▶ _Task to complete_
Write out, from the entries below, exactly the lines that run between the lines holding "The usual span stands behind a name" and "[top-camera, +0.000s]", inclusive, and stop there.

# # # # # # #

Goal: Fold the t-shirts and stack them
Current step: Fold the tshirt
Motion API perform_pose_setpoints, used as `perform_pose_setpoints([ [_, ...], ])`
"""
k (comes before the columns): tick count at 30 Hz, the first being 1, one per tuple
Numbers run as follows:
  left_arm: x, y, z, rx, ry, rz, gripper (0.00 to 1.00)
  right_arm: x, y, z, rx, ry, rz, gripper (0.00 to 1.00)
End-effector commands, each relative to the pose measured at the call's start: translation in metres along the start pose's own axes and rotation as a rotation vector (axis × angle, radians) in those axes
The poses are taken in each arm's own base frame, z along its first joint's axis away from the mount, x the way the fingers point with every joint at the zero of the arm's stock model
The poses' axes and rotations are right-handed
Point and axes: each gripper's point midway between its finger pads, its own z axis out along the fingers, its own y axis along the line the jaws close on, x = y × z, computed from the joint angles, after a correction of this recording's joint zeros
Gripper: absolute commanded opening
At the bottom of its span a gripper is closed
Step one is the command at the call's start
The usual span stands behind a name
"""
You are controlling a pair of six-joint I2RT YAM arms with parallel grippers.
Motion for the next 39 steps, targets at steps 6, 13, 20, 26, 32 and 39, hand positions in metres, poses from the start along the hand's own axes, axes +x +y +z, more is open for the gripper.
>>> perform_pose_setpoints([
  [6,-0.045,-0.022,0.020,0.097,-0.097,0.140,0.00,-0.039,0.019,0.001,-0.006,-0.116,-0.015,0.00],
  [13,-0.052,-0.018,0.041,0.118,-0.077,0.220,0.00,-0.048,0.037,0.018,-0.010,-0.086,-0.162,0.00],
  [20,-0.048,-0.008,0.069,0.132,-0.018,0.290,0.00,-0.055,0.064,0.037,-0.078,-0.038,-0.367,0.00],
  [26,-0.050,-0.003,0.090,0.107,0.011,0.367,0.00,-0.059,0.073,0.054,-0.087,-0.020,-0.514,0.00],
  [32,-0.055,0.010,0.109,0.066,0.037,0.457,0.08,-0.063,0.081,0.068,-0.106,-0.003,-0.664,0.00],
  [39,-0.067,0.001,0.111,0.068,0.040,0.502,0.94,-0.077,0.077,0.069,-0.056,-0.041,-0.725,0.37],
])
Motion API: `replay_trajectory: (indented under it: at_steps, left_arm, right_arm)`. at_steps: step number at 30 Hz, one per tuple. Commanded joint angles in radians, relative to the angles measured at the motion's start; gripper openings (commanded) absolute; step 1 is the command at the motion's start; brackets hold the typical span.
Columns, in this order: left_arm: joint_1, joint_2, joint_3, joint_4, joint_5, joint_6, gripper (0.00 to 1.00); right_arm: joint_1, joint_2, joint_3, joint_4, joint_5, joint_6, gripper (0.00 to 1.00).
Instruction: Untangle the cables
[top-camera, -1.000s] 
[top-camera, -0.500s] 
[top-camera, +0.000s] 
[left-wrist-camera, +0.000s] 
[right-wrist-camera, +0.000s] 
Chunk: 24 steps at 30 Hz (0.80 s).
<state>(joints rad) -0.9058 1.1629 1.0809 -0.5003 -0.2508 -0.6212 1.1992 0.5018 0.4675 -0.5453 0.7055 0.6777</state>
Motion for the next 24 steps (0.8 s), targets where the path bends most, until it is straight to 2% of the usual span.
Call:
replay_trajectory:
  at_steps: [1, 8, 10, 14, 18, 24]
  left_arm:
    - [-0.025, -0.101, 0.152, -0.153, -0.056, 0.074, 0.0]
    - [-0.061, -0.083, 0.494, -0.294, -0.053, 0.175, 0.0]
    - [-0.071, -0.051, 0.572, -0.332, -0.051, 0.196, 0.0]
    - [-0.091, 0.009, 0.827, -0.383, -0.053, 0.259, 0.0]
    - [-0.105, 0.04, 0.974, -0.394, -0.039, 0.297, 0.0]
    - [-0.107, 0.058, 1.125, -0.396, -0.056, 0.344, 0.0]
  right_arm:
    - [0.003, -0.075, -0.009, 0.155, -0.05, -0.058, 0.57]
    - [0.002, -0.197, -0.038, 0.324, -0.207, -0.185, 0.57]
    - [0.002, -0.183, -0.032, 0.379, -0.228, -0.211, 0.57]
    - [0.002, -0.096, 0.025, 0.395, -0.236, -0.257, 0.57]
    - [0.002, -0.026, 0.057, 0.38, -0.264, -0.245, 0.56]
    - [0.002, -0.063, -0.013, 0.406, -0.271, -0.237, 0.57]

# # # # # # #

▶ _The completed task_
The usual span stands behind a name
"""
You are controlling a pair of six-joint I2RT YAM arms with parallel grippers.
Motion for the next 39 steps, targets at steps 6, 13, 20, 26, 32 and 39, hand positions in metres, poses from the start along the hand's own axes, axes +x +y +z, more is open for the gripper.
>>> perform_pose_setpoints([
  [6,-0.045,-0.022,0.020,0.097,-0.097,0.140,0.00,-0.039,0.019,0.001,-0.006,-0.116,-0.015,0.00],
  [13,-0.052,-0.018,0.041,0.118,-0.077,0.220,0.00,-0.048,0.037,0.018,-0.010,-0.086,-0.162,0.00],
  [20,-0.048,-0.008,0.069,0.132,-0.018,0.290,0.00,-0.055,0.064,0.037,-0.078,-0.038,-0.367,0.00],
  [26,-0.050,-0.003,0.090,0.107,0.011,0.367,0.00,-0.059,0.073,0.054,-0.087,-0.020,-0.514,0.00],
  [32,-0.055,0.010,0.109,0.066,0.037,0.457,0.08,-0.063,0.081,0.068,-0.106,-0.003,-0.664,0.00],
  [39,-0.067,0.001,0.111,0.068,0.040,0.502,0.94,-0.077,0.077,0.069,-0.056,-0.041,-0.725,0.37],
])
Motion API: `replay_trajectory: (indented under it: at_steps, left_arm, right_arm)`. at_steps: step number at 30 Hz, one per tuple. Commanded joint angles in radians, relative to the angles measured at the motion's start; gripper openings (commanded) absolute; step 1 is the command at the motion's start; brackets hold the typical span.
Columns, in this order: left_arm: joint_1, joint_2, joint_3, joint_4, joint_5, joint_6, gripper (0.00 to 1.00); right_arm: joint_1, joint_2, joint_3, joint_4, joint_5, joint_6, gripper (0.00 to 1.00).
Instruction: Untangle the cables
[top-camera, -1.000s] 
[top-camera, -0.500s] 
[top-camera, +0.000s] 

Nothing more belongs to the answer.